A TALHE DE FOICE
A gaffe
A garrafa está meio cheia ou meio vazia? Depende da sede, ou do ponto de vista. E o comunismo? É uma ideologia «simpática» ou uma «ideologia do Diabo»? Depende da página do jornal. Se for a página 25 do Público de domingo passado, ganha a primeira versão; se for a página 27 da mesma edição do mesmo jornal, ganha a segunda.
Nem mais.
Em rigor, as duas
peças, que levam a assinatura do mesmo autor, não são muito
diferentes no seu conteúdo. São antes duas versões do mesmo
tema, que nem sequer se contradizem. O que difere é a forma de
abordagem, a começar logo pelo título. Ambas se reportam a D.
Manuel Falcão, bispo de Beja, e às opiniões do prelado sobre o
comunismo, entre outros aspectos. O primeiro caso titula: «Bispo
diz que comunismo é ideologia "simpática"»,
identificando o agente da afirmação no antetítulo; o segundo,
fica-se por «O bispo e a "ideologia do Diabo"»,
remetendo para o antetítulo a «simpatia» de D. Manuel Falcão
face ao comunismo.
O mesmo sucede com o "corpo" da notícia.
Enquanto na página 25 a questão da «simpatia» aparece logo no
primeiro parágrafo, repetindo-se depois no quarto parágrafo,
explicitando a ideia, na página 27 essa referência só surge no
final do quarto parágrafo, por sinal longo, no meio de outras
considerações.
Na segunda versão desaparece ainda a referência, contemplada na
primeira, a uma anterior entrevista de D. Manuel Falcão ao
jornal, recordando que o bispo «reconhecia que o Partido
Comunista "deu voz" às aspirações do povo
alentejano».
Sendo óbvio de que a publicação das duas versões é uma gaffe
editorial, fica-nos esta oportunidade rara de poder apreciar como
se procede à "limpeza" de um texto que, embora
assinado, pode muito bem ter sido "trabalhado" na
Redacção, como sucede frequentemente aos trabalhos dos
correspondentes. E se é verdade que o produto final publicado na
página 27 não desvirtua, na sua essência, o produto
apresentado na página 25, não é menos verdade que a
comparação dos dois textos permite concluir que a
"limpeza" é tudo menos inocente.
Qualquer jornalista sabe que seleccionar o que se publica e o que
se destaca resulta numa tomada de posição sobre a matéria
publicada. Por mais objectivo que se pretenda ser, escolher é
sempre um acto subjectivo. Faz parte dos manuais de jornalismo o
exemplo da manifestação de massas que termina em distúrbios
levados a cabo por um pequeno grupo de radicais. O que é a
notícia? A manifestação ou os distúrbios? Tudo depende do que
se chama para primeiro plano. Como facilmente se percebe, não é
a mesma coisa dizer que se registaram distúrbios no final de uma
manifestação, ou que uma dada manifestação terminou com
distúrbios levados a cabo por um pequeno grupo. No primeiro
caso, valorizam-se os distúrbios; no segundo, a manifestação.

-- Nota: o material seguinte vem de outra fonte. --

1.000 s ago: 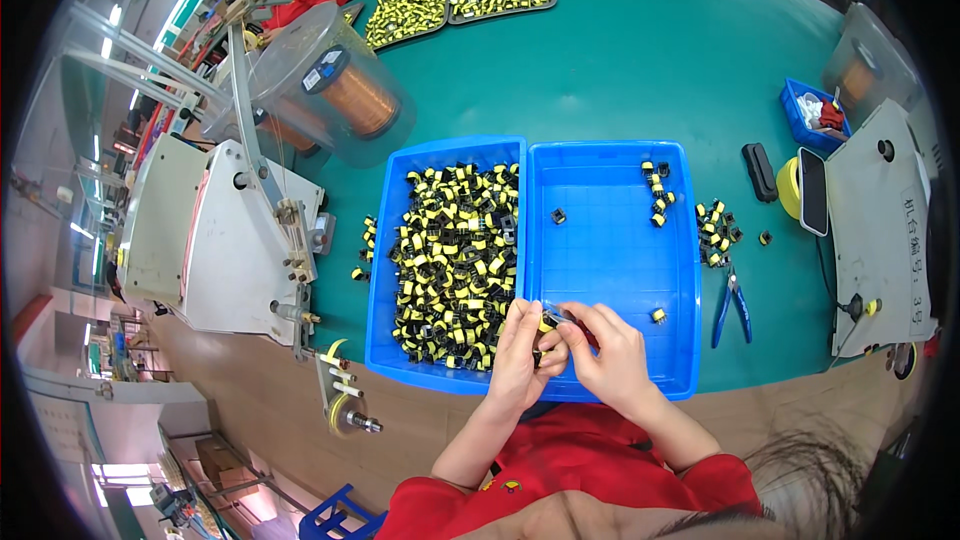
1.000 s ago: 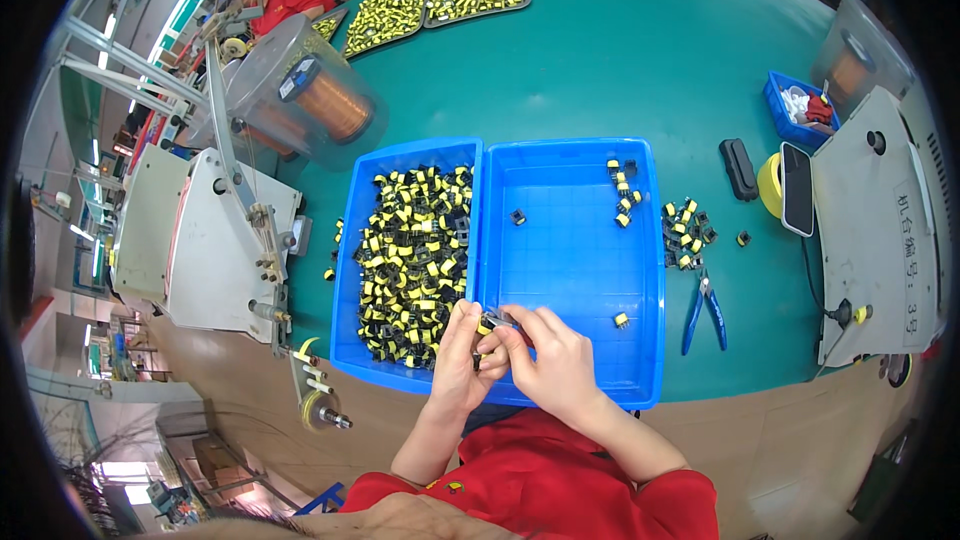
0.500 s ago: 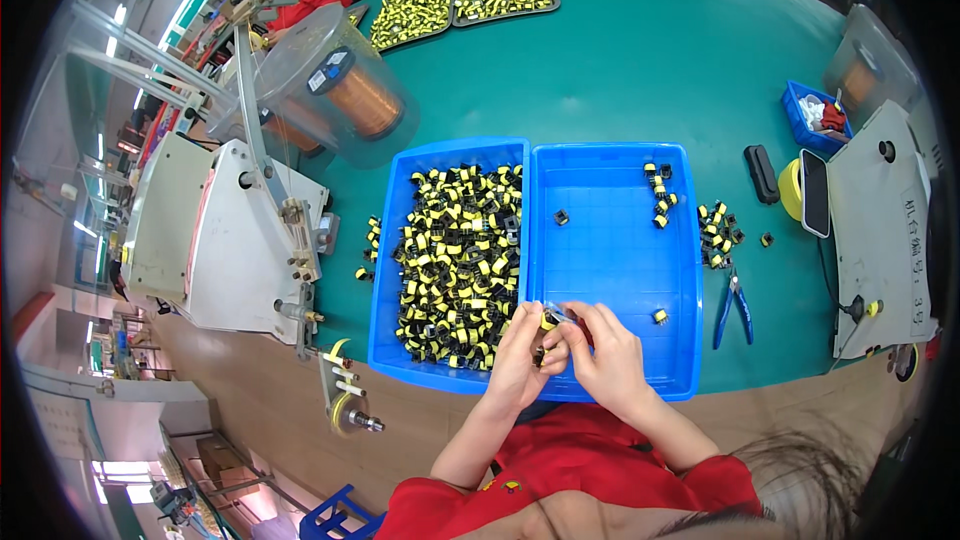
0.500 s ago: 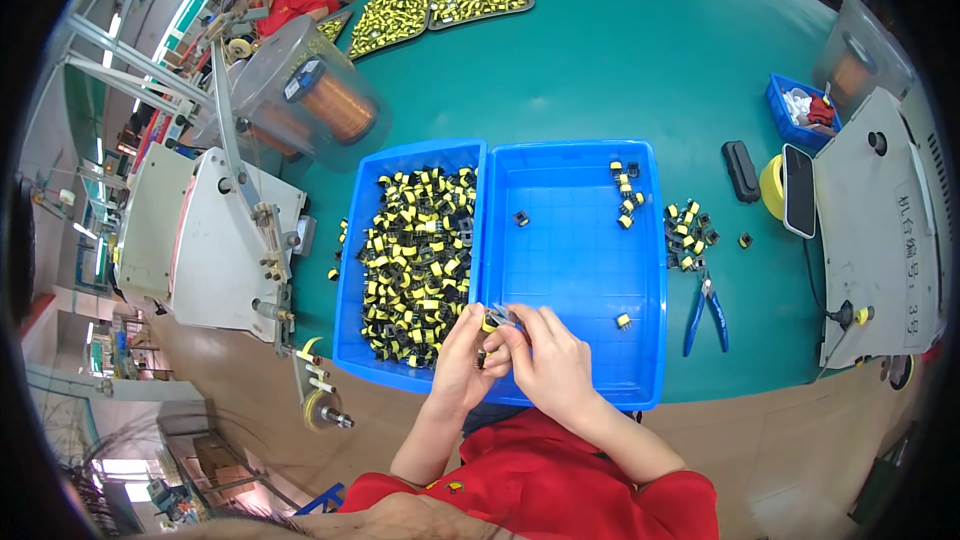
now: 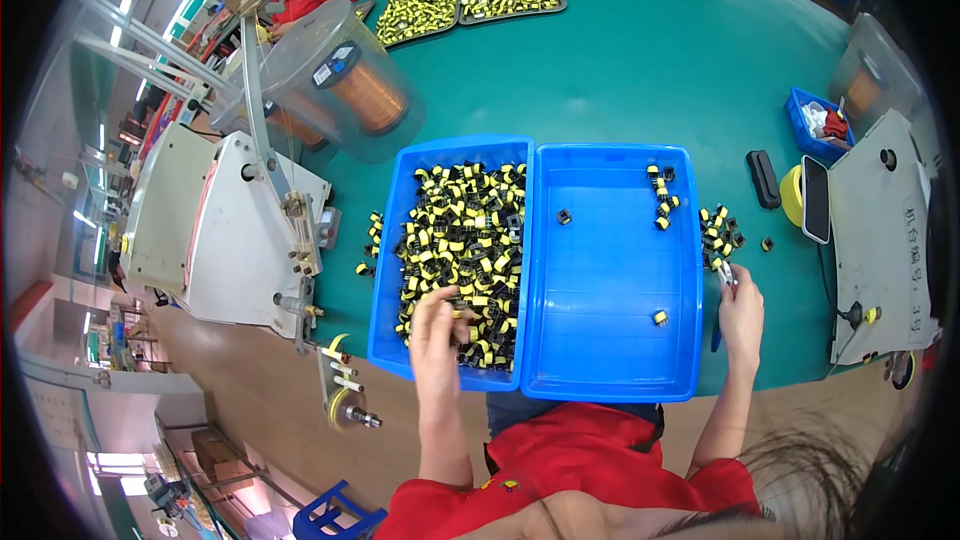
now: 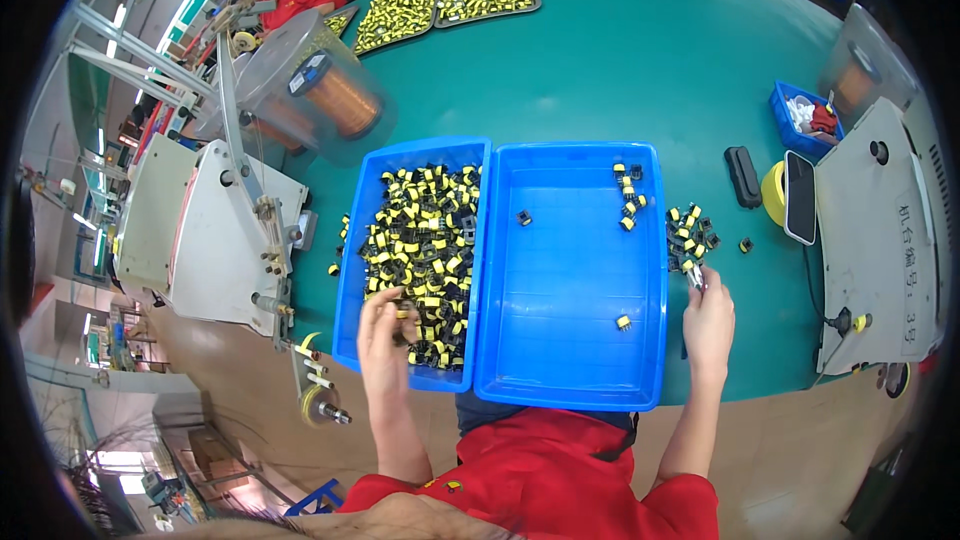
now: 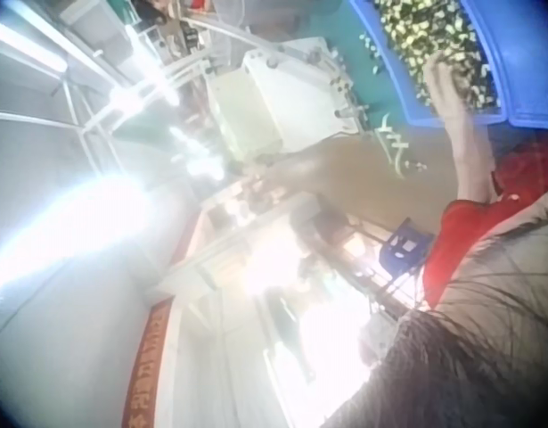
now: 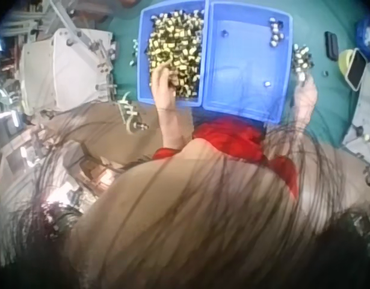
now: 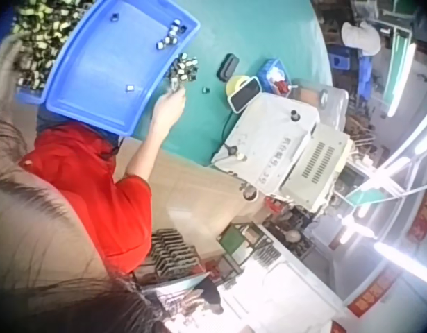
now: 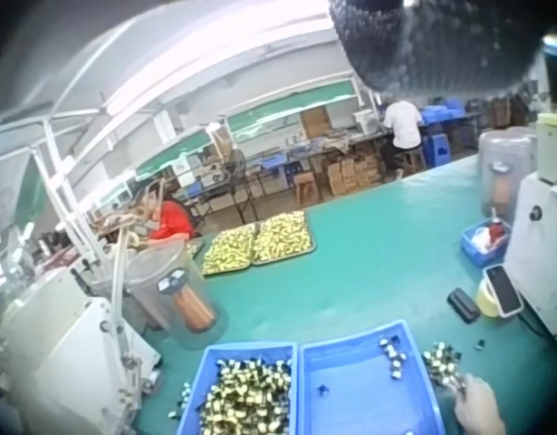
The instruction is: Assembling small electronic components and placing them into sorting bins on a production floor.
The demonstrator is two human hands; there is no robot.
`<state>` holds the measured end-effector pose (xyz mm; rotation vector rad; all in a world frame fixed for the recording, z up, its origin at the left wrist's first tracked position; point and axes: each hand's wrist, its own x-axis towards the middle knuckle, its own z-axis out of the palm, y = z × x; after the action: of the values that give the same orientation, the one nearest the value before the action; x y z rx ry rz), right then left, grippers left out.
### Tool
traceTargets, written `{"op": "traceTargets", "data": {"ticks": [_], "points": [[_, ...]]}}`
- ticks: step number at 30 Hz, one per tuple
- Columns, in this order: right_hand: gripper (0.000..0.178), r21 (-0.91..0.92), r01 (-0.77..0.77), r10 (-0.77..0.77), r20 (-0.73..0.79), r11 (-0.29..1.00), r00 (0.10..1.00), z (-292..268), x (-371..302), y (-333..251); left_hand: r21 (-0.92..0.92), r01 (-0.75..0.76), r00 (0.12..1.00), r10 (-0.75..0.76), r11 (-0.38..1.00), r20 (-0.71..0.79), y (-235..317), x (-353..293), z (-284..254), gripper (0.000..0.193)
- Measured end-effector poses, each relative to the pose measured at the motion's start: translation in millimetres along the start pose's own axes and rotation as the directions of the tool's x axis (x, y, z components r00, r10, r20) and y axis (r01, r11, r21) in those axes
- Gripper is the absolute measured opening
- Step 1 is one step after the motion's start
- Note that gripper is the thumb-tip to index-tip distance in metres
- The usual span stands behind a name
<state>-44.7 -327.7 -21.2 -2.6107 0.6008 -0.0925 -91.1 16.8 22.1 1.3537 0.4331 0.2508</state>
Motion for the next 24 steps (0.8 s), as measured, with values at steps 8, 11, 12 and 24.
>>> {"op": "traceTargets", "data": {"ticks": [8, 11, 12, 24], "points": [[0.032, -0.258, 0.156, -0.215, -0.218, 0.954, 0.952, 28.6, -1.8, 32.9, -0.005, 0.065, 0.997, -0.065, 0.998, -0.034, 9.1, 13.2, -47.6, 0.033], [0.055, -0.335, -0.179, 0.195, 0.017, 0.925, 0.981, 26.9, -1.4, 37.7, -0.393, 0.213, 0.974, -0.16, 0.895, 0.163, 10.4, 11.0, -50.4, 0.044], [0.055, -0.336, -0.179, 0.195, 0.016, 0.925, 0.981, 25.8, -4.4, 38.0, -0.527, 0.299, 0.943, -0.16, 0.796, 0.293, 7.9, 10.6, -49.5, 0.047], [0.046, -0.288, -0.12, 0.086, -0.13, 0.95, 0.988, 4.0, -22.9, 15.2, -0.264, 0.346, 0.872, -0.204, 0.9, 0.446, 4.0, -3.3, 16.8, 0.05]]}}
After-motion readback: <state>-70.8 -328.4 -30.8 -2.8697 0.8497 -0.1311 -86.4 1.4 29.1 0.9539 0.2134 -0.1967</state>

Sucede o mesmo com a notícia do Público.
Apontar o comunismo
como uma ideologia «simpática» ou uma «ideologia do Diabo»,
ainda por cima no título, não é um acto inocente. É uma
escolha, reveladora do pensamento e/ou das opções de quem as
faz e/ou de quem determina a linha editorial do jornal.
Tudo isto é conhecido e daqui não viria nenhum mal ao mundo,
não fora um pequeno pormenor: é que poucos são os que assumem
esta realidade. A maioria prefere arvorar como bandeira coisas
tão inexistentes como a objectividade absoluta, a imparcialidade
total, a independência sem mácula. O que dá muito jeito para
iludir o público, mas não passa de rematada falsidade.